T y F: José Angel Rodríguez. Se anunciaron toros en Aranjuez y aparecieron sus hermanos pequeños. Sí, ya sabemos lo que indican sus números grabados a fuego, el peso que dieron en la romana y hasta los dientes que lucen en sus bocas pero, amigo, a otro perro con ese hueso. O en este caso, con esas defensas y ese trapío nada dignos de la histórica plaza –de 2ª, no lo olvidemos- que queremos remontar. Al otro día los papeles dirían una cosa. Los pocos aficionados que sobreviven a este lado de la calle Almíbar dirían otra. Pero qué más da. Casi lleno, orejas a troche y moche y coletas calle abajo, ¡jauja!
En fin, que la primera en la frente fue la ausencia de Manzanares, que cambió su nombre en el cartel por otro en el certificado. La verdad es que había ambiente por verle en plena sazón y habrá que aguardar a la próxima.

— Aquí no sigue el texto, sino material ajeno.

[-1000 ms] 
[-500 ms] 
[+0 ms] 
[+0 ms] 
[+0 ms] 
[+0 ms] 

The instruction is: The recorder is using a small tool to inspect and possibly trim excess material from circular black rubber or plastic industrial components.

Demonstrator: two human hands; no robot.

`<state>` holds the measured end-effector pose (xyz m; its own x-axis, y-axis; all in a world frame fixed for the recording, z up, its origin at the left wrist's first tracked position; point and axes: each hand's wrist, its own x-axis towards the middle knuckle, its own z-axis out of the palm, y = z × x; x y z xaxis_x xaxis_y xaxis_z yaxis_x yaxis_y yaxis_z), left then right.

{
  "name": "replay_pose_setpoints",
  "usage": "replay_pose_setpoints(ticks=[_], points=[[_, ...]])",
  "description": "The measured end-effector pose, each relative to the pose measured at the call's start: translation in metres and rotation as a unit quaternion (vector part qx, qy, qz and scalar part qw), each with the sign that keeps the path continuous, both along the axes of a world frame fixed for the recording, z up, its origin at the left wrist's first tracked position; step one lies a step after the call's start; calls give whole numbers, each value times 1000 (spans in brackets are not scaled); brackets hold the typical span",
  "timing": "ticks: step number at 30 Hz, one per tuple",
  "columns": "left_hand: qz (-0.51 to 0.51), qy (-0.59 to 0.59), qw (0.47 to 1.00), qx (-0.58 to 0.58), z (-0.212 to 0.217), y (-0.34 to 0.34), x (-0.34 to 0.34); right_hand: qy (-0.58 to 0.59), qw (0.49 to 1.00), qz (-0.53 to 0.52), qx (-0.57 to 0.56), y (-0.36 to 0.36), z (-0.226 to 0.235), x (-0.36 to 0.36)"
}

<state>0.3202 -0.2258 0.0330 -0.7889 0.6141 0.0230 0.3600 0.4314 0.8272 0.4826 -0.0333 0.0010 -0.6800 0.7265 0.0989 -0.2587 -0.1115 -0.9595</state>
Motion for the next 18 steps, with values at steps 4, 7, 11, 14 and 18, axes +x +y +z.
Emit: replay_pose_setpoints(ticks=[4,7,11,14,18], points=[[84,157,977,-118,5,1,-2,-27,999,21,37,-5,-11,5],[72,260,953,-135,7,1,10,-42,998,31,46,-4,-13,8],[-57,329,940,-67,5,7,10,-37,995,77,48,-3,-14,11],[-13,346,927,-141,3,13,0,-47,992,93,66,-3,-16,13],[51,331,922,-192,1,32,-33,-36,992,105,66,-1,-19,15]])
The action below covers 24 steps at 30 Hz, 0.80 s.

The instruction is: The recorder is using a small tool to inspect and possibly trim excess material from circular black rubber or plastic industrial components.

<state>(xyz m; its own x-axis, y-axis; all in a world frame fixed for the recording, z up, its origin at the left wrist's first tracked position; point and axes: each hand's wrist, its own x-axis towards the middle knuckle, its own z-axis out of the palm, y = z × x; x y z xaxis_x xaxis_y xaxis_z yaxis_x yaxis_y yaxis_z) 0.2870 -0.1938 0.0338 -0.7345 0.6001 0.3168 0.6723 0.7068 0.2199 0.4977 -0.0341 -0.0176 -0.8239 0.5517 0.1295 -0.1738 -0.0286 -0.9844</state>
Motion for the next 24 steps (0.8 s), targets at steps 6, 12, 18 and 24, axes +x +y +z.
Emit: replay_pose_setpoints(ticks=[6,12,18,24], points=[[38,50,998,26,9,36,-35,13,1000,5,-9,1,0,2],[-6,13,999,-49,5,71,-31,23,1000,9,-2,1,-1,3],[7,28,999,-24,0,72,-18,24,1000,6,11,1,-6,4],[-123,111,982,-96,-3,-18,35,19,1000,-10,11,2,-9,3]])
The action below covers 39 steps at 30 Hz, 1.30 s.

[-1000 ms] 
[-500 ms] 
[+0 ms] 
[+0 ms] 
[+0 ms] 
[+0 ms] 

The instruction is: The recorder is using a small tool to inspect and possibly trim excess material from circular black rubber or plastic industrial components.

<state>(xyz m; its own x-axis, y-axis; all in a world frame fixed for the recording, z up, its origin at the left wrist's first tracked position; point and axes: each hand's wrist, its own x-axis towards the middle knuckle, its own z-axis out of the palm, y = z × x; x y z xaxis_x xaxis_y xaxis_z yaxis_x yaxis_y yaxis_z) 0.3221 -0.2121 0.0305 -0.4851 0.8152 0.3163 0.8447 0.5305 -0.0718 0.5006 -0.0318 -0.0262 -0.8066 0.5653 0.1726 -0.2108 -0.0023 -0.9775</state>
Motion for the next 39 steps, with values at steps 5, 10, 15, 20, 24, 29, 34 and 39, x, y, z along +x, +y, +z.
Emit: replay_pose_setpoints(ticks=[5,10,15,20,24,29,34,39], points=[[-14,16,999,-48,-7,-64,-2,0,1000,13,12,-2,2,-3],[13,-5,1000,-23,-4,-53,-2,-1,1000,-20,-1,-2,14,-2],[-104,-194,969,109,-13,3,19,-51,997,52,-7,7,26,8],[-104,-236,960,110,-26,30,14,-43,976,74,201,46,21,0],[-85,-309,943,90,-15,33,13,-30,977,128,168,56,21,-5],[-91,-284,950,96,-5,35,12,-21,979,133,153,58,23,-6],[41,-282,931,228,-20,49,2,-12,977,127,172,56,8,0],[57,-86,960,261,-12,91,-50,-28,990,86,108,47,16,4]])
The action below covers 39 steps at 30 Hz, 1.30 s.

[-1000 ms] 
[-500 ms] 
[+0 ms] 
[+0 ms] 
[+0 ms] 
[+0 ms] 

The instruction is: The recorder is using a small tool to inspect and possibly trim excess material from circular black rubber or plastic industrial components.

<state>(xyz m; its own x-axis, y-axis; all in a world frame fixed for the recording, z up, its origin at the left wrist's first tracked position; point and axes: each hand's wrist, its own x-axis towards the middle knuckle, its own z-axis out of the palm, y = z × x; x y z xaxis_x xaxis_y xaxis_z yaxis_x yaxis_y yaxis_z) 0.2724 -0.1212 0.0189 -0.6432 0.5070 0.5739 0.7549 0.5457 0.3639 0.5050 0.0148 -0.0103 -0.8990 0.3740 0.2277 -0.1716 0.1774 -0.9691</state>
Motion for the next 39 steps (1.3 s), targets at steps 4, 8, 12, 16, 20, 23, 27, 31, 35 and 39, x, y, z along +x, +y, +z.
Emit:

Sustituyó al alicantino Talavante, que se erigió en triunfador numérico de la tarde. Por la cantidad de apéndices del esportón -¿la jubilación ha ablandado el corazón del presidente?- y por la exigua distancia en la que toreó a su lote. Tan mínima fue que los pobres animalitos estuvieron en un tris en hacer con las pezuñas la T de tiempo muerto para que los dejaran tomar un poquito de resuello.
Arrimón con achuchón en el primero y algo más de temple en el segundo, con pases de todos los calibres hasta el arrinconamiento del burel en las tablas. Con otro enemigo y con mayor distancia la faena biauricular sí hubiera tenido verdadero empaque.
Ponce estuvo a lo suyo, que es sacar leche de una alcuza. Al soso primero le endosó su clásico repertorio con algo de despego y carente de emoción. Al cuarto, que se quería ir, le acabó envolviendo en su rojo telón para doblarse con él y demostrar que el enemigo no estuvo nunca a su altura.
Castella se puso ojedista en el segundo y la regla no dio de sí para medir su encimismo después de los estatuarios de inicio. En el quinto, el peor del encierro, tiró por la calle del medio y allí se plantó, en el hocico del bicho justificando por su parte (y hasta por la de sus compañeros) el dejarse anunciar a las puertas de Madrid con una cuasi novillada.